▶ **TASK TO CARRY OUT**:
Return every line of the records that includes the string "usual".

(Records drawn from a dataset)
____________________

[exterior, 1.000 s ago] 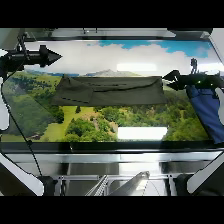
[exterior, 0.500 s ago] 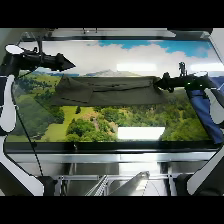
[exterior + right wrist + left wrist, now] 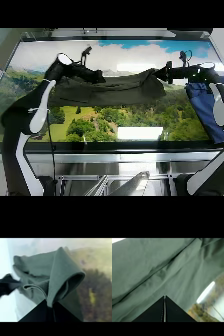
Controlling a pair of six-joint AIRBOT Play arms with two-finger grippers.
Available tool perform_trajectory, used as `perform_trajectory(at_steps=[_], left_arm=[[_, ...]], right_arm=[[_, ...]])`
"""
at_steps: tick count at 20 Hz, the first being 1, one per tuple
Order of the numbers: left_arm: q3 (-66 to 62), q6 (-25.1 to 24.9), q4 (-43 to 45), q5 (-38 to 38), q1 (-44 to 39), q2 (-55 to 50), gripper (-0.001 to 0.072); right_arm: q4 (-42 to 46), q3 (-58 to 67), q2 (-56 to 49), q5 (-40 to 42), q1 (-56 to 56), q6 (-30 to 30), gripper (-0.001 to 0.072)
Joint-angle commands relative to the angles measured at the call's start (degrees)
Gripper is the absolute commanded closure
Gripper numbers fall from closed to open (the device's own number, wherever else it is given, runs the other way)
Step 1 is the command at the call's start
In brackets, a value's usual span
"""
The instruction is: Fold the shirts.
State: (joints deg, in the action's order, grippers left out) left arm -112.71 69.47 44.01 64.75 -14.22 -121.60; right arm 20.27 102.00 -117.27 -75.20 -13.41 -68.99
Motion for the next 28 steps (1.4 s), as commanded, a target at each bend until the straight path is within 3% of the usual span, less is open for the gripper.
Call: perform_trajectory(at_steps=[1,5,8,12,14,16,21,25,28], left_arm=[[-0.04,5.99,8.48,-6.88,-6.78,-3.21,0.071],[-0.04,11.15,13.31,-8.94,-9.77,-4.79,0.071],[-1.38,12.02,12.87,-7.65,-9.79,-4.74,0.071],[-10.34,12.0,12.92,12.96,-6.86,-0.26,0.071],[-8.63,11.98,12.96,20.79,-3.08,8.28,0.071],[-3.58,12.04,13.07,22.77,2.45,19.34,0.071],[3.37,13.55,13.0,14.67,17.75,41.57,0.0709],[3.34,10.71,13.03,16.72,26.14,47.3,0.0708],[4.98,9.16,12.96,21.31,28.26,47.47,0.0708]], right_arm=[[-8.0,0.24,3.8,-3.74,0.52,-0.07,0.0702],[-20.83,0.24,7.52,-3.87,3.87,-0.09,0.0702],[-22.91,0.24,8.76,-2.21,7.69,-0.28,0.0702],[-22.4,0.24,8.7,3.13,13.84,-0.24,0.0702],[-21.55,0.24,8.68,9.46,18.03,-0.26,0.0702],[-20.94,0.24,8.44,16.72,23.34,-0.24,0.0702],[-22.86,0.28,5.57,42.38,41.9,3.26,0.0702],[-34.69,6.75,-3.06,63.47,54.93,14.49,0.0702],[-37.11,19.69,-13.84,69.4,60.02,17.18,0.0701]])
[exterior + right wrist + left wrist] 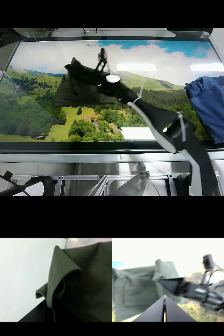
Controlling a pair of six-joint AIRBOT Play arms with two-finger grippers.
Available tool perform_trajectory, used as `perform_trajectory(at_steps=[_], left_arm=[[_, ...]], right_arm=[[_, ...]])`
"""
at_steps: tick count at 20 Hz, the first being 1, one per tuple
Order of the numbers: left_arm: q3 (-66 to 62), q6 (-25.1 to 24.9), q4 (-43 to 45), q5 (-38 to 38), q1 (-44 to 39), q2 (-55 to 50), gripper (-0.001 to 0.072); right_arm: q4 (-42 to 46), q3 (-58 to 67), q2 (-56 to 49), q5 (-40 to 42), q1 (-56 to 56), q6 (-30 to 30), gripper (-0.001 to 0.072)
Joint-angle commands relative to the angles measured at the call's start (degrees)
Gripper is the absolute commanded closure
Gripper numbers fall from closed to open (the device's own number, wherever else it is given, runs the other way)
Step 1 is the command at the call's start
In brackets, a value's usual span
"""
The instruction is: Fold the shirts.
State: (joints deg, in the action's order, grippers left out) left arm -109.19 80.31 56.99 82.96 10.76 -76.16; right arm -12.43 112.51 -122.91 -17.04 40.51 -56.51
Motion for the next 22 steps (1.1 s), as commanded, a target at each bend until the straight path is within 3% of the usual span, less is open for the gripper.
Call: perform_trajectory(at_steps=[1,2,3,4,8,9,11,12,14,17,19,20,21,22], left_arm=[[3.58,-1.88,0.0,3.1,3.26,2.05,0.0708],[5.95,-1.9,-0.02,2.84,3.23,2.05,0.0708],[8.57,-2.1,-0.04,1.92,3.23,2.03,0.0708],[10.88,-2.36,-0.04,0.76,3.15,1.99,0.0708],[15.5,-3.89,-1.46,-1.09,2.95,1.99,0.069],[15.32,-4.33,-1.66,-1.09,2.95,2.05,0.0691],[13.53,-4.33,-1.53,-0.42,2.95,2.05,0.069],[12.52,-4.33,-1.53,0.07,2.95,2.05,0.069],[11.06,-4.33,-1.53,2.12,2.97,2.05,0.0691],[11.08,-4.33,-1.6,5.62,2.95,2.05,0.069],[11.08,-4.33,-1.66,6.05,2.95,2.05,0.069],[11.08,-4.33,-1.66,6.14,2.95,2.05,0.069],[11.08,-4.31,-1.7,6.54,2.95,2.05,0.0691],[11.08,-4.31,-1.7,7.17,2.93,2.05,0.0691]], right_arm=[[-4.5,12.02,-10.75,12.46,6.91,4.68,0.0683],[-5.92,12.24,-11.65,12.79,7.23,4.7,0.0483],[-7.08,11.37,-11.8,12.5,7.28,4.7,0.016],[-7.87,10.82,-11.67,11.52,7.21,4.7,0.002],[-7.78,10.64,-9.9,5.18,5.92,7.74,0.0041],[-7.76,10.27,-8.74,2.45,4.92,9.88,0.0196],[-7.74,7.78,-4.81,-5.57,1.33,15.21,0.0603],[-6.75,5.7,-2.08,-10.43,-1.27,15.37,0.0701],[1.55,3.13,2.82,-19.37,-6.99,10.58,0.0703],[32.87,3.06,9.11,-34.58,-16.92,-12.22,0.0702],[48.72,3.06,11.32,-45.07,-22.86,-21.84,0.0695],[51.76,2.99,11.32,-50.34,-25.4,-24.65,0.0466],[53.46,2.27,10.82,-54.73,-27.5,-27.26,0.009],[54.07,0.81,10.03,-57.05,-28.79,-29.35,0.0072]])
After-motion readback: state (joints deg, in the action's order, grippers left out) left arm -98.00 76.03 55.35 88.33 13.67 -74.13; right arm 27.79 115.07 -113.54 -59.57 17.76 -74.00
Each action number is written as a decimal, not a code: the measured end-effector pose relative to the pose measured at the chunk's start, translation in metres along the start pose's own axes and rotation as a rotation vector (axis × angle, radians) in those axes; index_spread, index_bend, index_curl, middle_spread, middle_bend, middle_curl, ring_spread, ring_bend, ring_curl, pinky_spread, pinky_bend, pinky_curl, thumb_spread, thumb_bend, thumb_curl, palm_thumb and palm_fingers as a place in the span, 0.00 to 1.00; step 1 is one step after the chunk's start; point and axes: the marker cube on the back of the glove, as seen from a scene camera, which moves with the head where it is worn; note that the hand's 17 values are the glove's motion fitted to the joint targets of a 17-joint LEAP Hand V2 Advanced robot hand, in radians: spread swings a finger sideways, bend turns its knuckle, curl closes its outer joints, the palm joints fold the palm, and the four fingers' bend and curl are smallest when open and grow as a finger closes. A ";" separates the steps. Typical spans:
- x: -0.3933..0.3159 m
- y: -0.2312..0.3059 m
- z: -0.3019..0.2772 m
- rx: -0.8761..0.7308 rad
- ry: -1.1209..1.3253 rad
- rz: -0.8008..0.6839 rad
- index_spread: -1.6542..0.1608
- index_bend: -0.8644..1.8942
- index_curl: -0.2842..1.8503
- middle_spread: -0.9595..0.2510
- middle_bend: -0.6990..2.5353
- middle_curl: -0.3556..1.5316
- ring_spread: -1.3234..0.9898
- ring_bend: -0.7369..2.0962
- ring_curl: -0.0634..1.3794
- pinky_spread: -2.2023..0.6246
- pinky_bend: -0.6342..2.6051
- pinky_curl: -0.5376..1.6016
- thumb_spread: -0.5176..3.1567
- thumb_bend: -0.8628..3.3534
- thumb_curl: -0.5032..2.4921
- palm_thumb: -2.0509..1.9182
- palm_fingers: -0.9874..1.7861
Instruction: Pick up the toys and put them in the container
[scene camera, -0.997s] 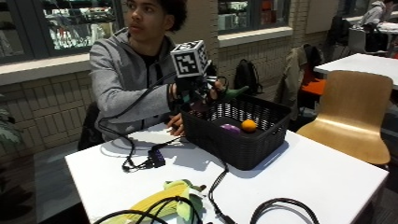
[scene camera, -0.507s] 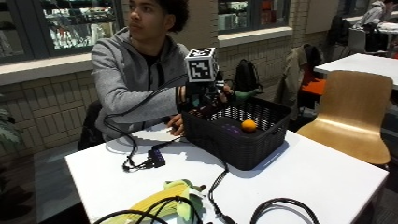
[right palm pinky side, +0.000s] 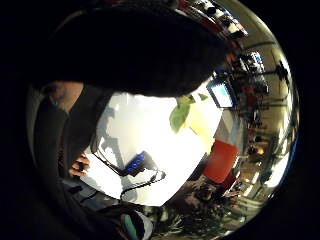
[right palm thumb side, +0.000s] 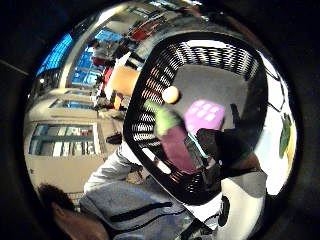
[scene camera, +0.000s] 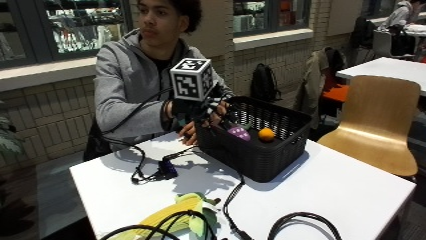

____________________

▶ **FINISHED TASK**:
In brackets, a value's usual span
Motion for the next 28 steps (1.4 s), as commanded, a target at each bend until the straight path is within 3% of the usual span, less is open for the gripper.
In brackets, a value's usual span
Motion for the next 22 steps (1.1 s), as commanded, a target at each bend until the straight path is within 3% of the usual span, less is open for the gripper.

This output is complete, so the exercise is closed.